- **EXERCISE REQUIREMENTS**
Two lines in the data below mark the range: the one with "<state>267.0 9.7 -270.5" and the one with "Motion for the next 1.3". Return both, along with every line between them, exactly.

--- DATA FOR ANALYSIS ---

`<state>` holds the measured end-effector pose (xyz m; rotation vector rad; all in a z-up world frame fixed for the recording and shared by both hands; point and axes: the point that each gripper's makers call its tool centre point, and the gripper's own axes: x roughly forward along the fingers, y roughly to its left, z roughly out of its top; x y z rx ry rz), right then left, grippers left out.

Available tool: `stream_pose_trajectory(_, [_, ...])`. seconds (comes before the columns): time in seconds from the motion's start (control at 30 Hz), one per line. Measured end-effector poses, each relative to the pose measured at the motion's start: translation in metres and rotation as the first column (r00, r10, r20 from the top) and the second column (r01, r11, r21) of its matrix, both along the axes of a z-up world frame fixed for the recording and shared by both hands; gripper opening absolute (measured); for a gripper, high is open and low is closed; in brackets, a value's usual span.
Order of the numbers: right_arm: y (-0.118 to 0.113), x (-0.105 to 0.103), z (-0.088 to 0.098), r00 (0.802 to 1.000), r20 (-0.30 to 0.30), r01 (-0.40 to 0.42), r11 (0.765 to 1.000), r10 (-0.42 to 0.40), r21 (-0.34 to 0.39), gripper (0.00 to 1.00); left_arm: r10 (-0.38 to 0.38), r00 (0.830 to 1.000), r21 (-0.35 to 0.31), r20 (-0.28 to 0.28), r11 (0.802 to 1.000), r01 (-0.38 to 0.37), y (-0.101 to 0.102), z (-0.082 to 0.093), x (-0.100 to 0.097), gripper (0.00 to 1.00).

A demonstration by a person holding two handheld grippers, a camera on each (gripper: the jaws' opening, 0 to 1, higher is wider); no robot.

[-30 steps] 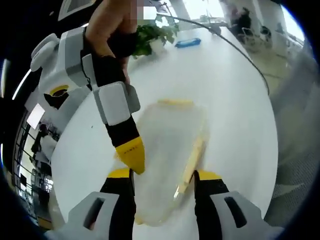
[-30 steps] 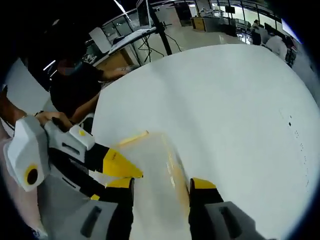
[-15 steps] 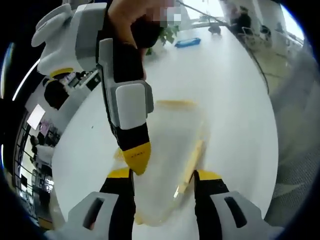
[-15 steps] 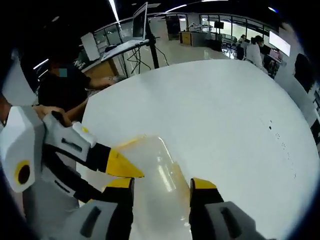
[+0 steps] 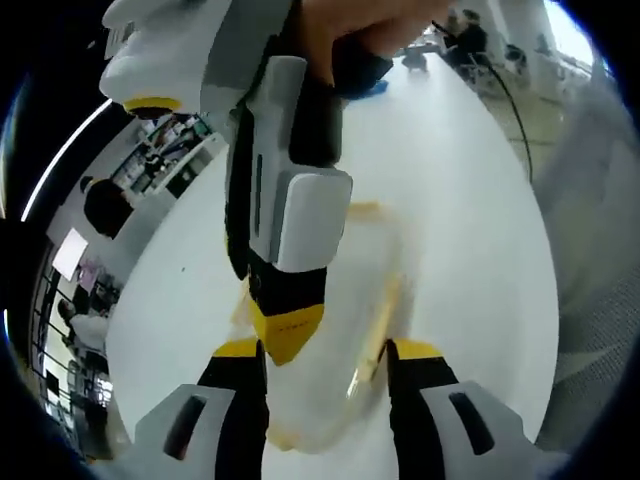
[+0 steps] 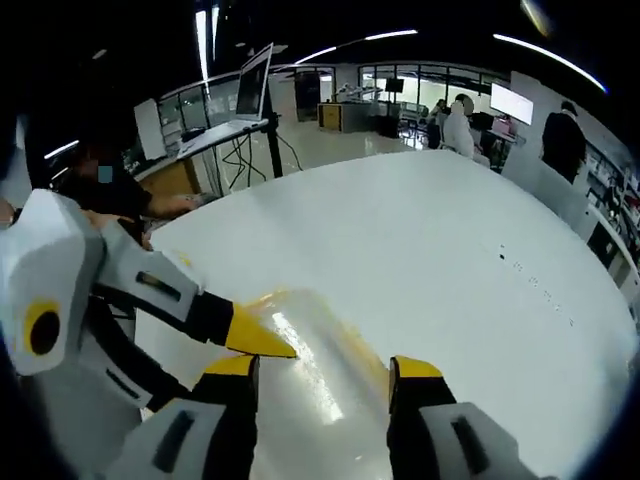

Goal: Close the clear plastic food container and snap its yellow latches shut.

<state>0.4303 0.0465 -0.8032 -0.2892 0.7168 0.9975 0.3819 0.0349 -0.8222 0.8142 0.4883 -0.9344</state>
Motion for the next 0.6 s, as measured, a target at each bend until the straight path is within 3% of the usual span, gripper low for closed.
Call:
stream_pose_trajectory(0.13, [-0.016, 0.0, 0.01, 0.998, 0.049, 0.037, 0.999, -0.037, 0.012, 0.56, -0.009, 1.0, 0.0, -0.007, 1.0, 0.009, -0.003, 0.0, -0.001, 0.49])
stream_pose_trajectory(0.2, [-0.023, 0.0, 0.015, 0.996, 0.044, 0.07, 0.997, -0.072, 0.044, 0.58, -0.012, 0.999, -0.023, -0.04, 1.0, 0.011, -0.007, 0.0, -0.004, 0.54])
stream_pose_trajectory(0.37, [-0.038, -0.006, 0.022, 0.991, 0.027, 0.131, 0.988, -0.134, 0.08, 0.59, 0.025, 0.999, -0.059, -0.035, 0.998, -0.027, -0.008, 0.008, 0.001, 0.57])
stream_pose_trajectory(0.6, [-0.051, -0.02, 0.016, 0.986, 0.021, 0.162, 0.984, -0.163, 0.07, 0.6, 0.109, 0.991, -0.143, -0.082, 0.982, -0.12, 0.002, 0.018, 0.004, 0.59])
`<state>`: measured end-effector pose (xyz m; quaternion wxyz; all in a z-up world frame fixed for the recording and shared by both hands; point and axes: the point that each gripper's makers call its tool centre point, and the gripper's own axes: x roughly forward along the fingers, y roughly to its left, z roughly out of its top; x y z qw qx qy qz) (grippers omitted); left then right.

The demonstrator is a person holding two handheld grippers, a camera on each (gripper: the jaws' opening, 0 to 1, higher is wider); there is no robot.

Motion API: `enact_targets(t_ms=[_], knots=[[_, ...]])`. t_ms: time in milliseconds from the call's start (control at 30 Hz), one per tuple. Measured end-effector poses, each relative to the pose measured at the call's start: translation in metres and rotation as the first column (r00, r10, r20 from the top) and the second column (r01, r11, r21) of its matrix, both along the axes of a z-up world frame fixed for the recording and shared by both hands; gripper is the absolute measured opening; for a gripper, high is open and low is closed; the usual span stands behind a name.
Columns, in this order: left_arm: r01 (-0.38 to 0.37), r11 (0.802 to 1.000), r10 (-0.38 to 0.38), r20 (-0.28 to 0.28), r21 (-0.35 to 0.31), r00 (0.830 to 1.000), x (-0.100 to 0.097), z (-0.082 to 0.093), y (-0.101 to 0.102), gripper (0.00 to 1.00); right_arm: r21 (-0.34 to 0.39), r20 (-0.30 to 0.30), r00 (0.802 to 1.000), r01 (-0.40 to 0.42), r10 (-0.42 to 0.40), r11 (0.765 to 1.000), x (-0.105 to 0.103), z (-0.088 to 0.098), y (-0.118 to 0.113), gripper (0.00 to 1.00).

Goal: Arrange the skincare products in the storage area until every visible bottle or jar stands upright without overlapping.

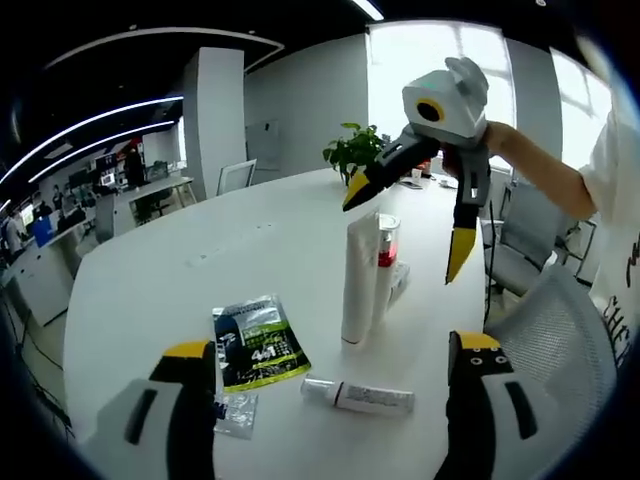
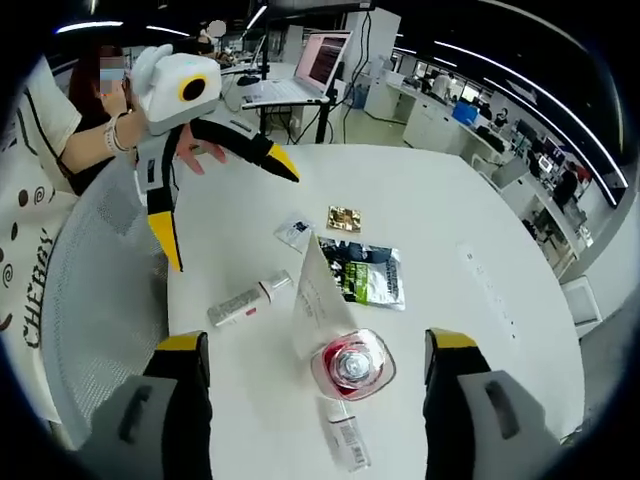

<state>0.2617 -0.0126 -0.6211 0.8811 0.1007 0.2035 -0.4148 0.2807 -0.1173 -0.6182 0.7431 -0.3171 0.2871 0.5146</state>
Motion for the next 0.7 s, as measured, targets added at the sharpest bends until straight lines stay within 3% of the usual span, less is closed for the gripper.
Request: enact_targets(t_ms=[267,700], knots=[[-0.023,1.000,0.023,-0.003,-0.007,1.000,-0.008,0.003,0.012,0.99,0.030,0.009,0.997,0.078,-0.078,0.997,-0.005,-0.003,-0.007,0.99],[-0.068,0.997,0.067,-0.023,-0.035,0.997,-0.020,0.007,0.035,0.99,0.076,0.012,0.990,0.136,-0.137,0.988,-0.027,-0.005,-0.009,0.99]])
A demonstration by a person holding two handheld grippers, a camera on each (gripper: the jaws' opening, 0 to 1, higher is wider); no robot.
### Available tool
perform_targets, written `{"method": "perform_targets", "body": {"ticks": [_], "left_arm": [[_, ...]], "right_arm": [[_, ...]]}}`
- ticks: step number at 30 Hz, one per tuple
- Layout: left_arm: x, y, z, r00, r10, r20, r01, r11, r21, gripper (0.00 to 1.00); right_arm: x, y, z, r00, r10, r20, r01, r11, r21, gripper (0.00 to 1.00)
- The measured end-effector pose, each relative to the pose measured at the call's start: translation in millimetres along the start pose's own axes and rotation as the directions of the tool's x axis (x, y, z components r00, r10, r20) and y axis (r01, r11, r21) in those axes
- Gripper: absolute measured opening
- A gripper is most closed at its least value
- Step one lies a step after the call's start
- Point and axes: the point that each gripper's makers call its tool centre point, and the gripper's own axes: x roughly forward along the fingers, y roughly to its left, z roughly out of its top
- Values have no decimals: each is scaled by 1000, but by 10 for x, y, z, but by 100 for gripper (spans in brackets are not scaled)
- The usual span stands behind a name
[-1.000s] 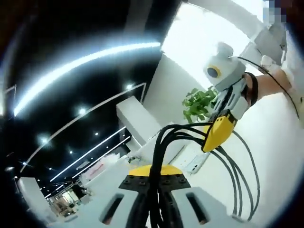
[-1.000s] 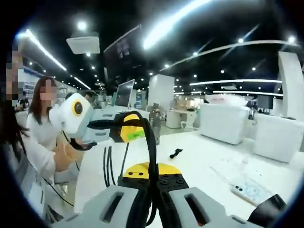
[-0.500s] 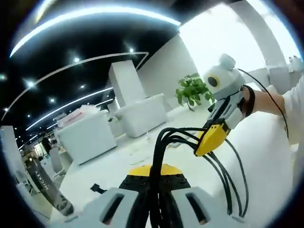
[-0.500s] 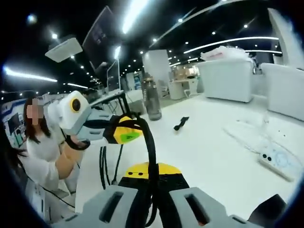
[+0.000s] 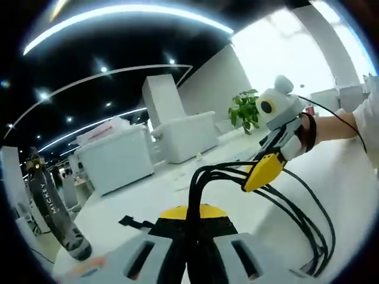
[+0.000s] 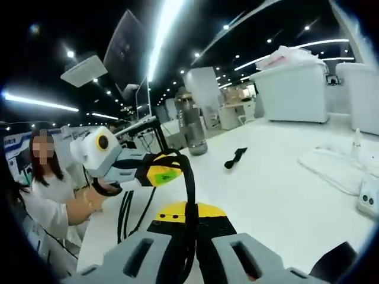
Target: Coil the Type-C to USB data cable on the desktop and secure it with Velcro straps.
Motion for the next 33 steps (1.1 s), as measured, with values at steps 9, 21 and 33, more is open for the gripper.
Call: {"method": "perform_targets", "body": {"ticks": [9, 21, 33], "left_arm": [[-196, 319, -144, 997, 74, -20, -74, 997, 25, 4], [-388, 683, -296, 971, 209, -116, -201, 977, 76, 4], [-606, 1006, -217, 946, 315, -80, -321, 945, -62, 4]], "right_arm": [[-84, 2, 787, 940, 41, 340, -50, 999, 18, 23], [1008, -745, 333, 975, -153, 159, 207, 884, -419, 23], [1694, -794, 164, 966, -247, 80, 246, 777, -580, 25]]}}
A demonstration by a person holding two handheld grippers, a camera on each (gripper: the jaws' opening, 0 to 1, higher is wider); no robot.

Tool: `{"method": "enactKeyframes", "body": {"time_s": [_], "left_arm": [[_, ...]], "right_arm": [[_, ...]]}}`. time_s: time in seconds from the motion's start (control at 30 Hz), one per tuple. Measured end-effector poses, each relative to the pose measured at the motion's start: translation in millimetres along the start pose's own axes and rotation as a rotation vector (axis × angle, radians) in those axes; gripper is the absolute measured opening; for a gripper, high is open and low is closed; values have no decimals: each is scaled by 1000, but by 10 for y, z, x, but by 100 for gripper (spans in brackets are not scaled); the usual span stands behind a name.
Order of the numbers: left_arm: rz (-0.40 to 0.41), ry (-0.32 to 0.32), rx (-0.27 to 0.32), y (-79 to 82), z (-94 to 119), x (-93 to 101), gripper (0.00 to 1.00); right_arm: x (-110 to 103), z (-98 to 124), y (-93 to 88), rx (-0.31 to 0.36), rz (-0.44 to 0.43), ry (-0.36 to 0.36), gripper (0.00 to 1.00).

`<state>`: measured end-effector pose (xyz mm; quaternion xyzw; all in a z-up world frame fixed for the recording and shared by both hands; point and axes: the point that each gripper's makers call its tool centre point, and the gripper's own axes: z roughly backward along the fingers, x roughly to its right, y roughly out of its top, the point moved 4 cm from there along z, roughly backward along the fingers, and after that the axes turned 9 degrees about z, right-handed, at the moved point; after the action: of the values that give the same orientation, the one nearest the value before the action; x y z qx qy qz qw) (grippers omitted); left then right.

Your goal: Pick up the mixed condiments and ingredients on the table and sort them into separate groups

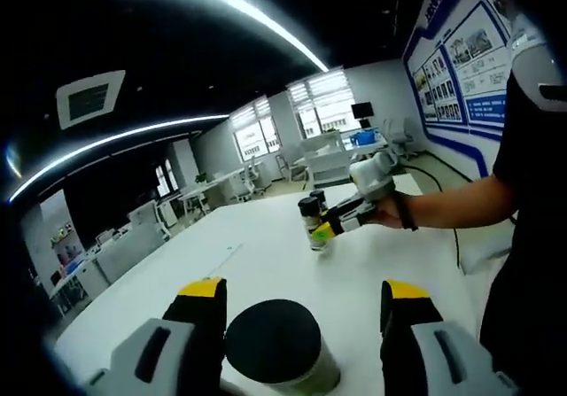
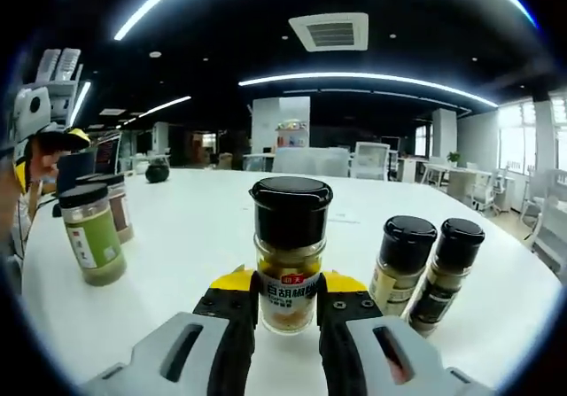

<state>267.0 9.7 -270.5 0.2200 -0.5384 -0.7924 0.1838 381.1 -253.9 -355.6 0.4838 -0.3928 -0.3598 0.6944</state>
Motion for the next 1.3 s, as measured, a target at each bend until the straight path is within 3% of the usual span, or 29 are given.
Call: {"method": "enactKeyframes", "body": {"time_s": [0.33,0.4,0.53,1.1,1.3], "left_arm": [[-21,84,-57,-180,178,10,69],[-14,101,-25,-144,219,13,66],[6,108,-3,-126,284,0,66],[-22,109,-74,-304,278,89,64],[-23,114,-82,-326,267,94,63]], "right_arm": [[132,-76,-30,-21,-20,-54,27],[135,-95,-33,-28,-8,-62,27],[164,-127,-60,-39,-6,-68,27],[244,-235,-212,-73,26,-69,27],[270,-250,-258,-54,5,-71,27]]}}
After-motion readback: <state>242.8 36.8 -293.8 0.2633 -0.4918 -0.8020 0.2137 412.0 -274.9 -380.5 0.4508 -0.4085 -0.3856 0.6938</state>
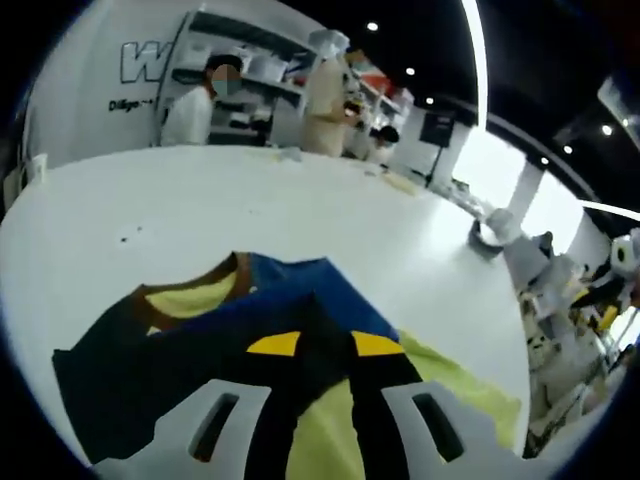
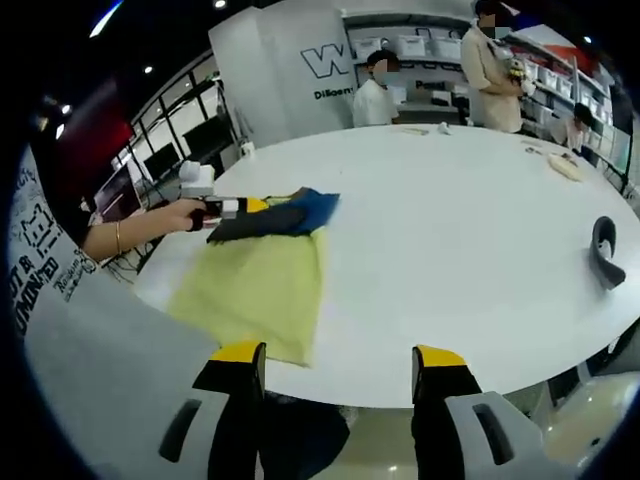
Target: Fold the garment on the visible template until the final outline fits inside the template.
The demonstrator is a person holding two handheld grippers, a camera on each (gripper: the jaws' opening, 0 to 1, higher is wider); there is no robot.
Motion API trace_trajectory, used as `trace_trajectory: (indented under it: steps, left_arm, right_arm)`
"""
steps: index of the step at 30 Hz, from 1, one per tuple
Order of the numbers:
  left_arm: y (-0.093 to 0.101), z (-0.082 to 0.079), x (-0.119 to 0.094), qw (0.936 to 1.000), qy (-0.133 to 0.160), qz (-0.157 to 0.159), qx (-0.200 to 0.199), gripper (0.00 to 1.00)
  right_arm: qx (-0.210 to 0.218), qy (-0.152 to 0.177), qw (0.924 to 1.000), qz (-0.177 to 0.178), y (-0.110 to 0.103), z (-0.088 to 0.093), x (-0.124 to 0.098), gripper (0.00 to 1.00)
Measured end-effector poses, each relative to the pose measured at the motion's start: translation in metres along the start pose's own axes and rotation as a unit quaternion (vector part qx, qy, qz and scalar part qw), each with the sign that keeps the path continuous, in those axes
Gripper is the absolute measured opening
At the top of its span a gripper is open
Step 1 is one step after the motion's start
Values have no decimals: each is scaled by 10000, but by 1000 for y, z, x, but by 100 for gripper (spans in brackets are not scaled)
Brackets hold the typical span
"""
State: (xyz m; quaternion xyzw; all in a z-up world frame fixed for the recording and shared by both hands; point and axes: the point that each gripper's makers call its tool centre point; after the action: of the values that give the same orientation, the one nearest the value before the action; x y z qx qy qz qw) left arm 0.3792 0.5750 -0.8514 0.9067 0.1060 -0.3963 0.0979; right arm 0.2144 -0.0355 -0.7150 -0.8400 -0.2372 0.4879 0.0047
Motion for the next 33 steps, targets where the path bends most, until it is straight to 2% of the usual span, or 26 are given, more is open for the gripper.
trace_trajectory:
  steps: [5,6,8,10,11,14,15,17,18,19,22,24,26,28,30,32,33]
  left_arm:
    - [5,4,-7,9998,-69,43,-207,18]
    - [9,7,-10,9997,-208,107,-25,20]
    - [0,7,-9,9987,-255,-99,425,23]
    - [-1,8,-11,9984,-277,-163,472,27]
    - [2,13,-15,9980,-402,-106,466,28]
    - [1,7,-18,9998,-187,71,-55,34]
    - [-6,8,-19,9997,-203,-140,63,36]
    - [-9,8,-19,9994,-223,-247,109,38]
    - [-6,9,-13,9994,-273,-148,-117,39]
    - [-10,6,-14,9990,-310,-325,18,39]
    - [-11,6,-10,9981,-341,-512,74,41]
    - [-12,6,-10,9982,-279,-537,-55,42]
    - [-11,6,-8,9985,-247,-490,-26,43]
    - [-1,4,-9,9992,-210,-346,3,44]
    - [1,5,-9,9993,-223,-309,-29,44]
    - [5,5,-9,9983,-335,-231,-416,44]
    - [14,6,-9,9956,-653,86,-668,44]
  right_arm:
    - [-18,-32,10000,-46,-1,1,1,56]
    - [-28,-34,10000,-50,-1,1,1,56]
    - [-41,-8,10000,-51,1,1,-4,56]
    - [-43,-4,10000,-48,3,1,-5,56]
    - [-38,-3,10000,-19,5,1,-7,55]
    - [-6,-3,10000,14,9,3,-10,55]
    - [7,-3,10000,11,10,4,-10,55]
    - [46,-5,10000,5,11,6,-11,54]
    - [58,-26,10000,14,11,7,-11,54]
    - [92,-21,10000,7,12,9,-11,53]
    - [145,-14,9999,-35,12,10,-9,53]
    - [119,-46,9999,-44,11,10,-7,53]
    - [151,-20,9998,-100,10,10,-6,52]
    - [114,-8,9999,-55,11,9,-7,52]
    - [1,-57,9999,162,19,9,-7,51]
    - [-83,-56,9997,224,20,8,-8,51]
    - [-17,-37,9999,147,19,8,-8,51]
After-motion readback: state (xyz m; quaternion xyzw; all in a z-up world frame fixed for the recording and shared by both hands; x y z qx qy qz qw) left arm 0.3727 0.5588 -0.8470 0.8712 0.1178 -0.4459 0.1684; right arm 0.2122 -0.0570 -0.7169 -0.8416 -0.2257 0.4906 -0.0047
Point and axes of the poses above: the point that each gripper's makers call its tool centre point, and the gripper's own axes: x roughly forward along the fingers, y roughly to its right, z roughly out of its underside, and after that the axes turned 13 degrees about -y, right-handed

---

- **ANSWER SPACE**
<state>267.0 9.7 -270.5 0.2200 -0.5384 -0.7924 0.1838 381.1 -253.9 -355.6 0.4838 -0.3928 -0.3598 0.6944</state>
Motion for the next 1.3 s, as measured, a target at each bend until the straight path is within 3% of the usual span, or 29 are given.

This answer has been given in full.